Rasistowska afera po meczu reprezentacji Polski. Anglicy oskarżają, PZPN odpowiada stanowczo
Przerwa w starciu Polaków z Anglikami miała nietypowy przebieg, ponieważ rozpoczęła się od awantury między zawodnikami obu drużyn, szczególnie aktywni byli w niej Kamil Glik i Kyle Walker. Rankiem 9 września okazało się, że nasi rywale oskarżyli Biało-Czerwonych o rasistowskie odzywki. Rzecznik prasowy PZPN na łamach portalu sport.pl zapewnia jednak o ich niewinności.
Anglicy donieśli sędziemu o rasistowskich komentarzach
O sytuacji wspomniał najpierw Harry Kane. – Wydarzył się pewien incydent, który zgłosiliśmy sędziemu – mówił napastnik cytowany przez BBC. – Zmierzymy się z tym, co wydarzyło się boisku. Przygotowany został już wstępny raport i musimy dowiedzieć się trochę więcej o tym, co się stało. W tej chwili wciąż zbieramy wszystkie dowody, więc nie ma sensu, bym dalej tutaj spekulował – opowiadał z kolei Gareth Southgate, angielski selekcjoner zaraz po zakończeniu spotkania.
Szybka reakcja PZPN
O co dokładnie chodzi? Znacznie więcej światła na tę historię rzucił Jakub Kwiatkowski, rzecznik prasowy PZPN.
– Podczas przerwy Anglicy zaczęli mówić sędziemu, że nasi piłkarze rasistowsko ich obrażają. Zaczęli naciskać na sędziego, zrobili awanturę. Ich reakcja była zdecydowanie przesadzona. Owszem, wszyscy widzieli, że doszło do przepychanki, małej szarpaniny, ale nie było tam żadnych rasistowskich odzywek.
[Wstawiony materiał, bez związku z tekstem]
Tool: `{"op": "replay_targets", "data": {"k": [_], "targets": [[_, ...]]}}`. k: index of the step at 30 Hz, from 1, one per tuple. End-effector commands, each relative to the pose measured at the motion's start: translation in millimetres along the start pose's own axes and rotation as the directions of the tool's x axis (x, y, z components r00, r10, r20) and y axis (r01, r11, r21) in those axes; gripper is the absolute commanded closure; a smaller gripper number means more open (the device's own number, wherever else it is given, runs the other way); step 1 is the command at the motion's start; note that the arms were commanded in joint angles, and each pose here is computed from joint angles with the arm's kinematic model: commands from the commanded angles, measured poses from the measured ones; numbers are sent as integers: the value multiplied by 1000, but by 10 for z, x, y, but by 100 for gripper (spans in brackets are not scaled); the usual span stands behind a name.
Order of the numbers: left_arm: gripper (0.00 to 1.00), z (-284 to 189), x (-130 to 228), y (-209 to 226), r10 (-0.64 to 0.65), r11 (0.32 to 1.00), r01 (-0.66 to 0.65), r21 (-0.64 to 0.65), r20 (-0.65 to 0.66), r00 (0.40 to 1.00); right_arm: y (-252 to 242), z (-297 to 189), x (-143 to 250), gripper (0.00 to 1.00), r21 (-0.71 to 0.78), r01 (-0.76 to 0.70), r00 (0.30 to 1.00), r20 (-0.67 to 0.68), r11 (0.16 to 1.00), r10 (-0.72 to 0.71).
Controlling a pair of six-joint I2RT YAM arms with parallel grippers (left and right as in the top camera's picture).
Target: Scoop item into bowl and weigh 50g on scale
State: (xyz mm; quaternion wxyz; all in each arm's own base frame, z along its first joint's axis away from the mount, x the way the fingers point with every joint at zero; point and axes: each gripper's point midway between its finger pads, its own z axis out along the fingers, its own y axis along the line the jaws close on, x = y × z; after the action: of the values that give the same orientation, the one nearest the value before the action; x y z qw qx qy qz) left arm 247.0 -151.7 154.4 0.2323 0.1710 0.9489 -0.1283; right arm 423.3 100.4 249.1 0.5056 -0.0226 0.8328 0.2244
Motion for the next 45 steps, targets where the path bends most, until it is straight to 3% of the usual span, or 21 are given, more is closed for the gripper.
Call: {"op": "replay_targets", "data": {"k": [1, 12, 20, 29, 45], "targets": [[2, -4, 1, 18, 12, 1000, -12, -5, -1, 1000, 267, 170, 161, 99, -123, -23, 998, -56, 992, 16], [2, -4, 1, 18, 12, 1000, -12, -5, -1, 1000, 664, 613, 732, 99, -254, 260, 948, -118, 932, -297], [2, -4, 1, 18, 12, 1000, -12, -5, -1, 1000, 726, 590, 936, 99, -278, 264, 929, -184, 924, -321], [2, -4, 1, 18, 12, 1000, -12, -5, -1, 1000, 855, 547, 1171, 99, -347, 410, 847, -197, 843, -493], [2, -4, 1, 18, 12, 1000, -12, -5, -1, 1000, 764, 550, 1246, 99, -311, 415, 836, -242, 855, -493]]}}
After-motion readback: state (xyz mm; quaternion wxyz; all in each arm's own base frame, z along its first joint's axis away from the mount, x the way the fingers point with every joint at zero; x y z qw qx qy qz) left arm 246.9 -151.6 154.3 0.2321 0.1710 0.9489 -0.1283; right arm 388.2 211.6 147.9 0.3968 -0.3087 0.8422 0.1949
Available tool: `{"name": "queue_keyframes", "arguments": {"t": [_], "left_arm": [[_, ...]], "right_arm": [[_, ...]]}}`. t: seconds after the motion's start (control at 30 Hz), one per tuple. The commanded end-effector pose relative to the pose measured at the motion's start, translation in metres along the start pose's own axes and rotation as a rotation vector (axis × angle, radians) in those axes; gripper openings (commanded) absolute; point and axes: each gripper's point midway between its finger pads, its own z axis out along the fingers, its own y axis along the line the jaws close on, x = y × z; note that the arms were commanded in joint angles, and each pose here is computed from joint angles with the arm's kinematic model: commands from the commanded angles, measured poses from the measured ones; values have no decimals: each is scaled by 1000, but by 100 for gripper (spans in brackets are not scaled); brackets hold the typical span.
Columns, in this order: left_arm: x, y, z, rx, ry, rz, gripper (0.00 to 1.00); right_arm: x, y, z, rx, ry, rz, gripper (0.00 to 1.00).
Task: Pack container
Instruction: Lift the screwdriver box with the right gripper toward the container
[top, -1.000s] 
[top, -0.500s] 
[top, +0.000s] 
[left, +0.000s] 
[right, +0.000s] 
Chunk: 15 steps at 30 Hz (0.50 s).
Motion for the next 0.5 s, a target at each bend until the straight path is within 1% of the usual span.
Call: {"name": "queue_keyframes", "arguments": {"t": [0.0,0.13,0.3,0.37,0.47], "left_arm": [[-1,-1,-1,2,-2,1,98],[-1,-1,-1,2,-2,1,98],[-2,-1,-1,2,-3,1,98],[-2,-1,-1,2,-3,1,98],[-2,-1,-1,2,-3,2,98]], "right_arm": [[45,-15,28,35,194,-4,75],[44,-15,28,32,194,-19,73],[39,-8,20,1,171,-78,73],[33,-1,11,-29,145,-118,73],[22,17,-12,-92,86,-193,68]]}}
Zrobiło się z tego zamieszanie, dlatego druga połowa zaczęła się z opóźnieniem. Delegat FIFA zamknął temat, przypominając, że jest nagranie z meczu, więc zostanie przeanalizowane – powiedział przedstawiciel naszego związku.
– Jeśli jakaś sprawa trafia do komisji dyscyplinarnej i zostaje wszczęte postępowanie, to do federacji trafia komunikat z prośbą o wyjaśnienie i ustosunkowanie się. Na razie niczego takiego nie dostaliśmy, ale minęło mało czasu. FIFA działa nieco wolniej od UEFA – wyjaśnił Kwiatkowski.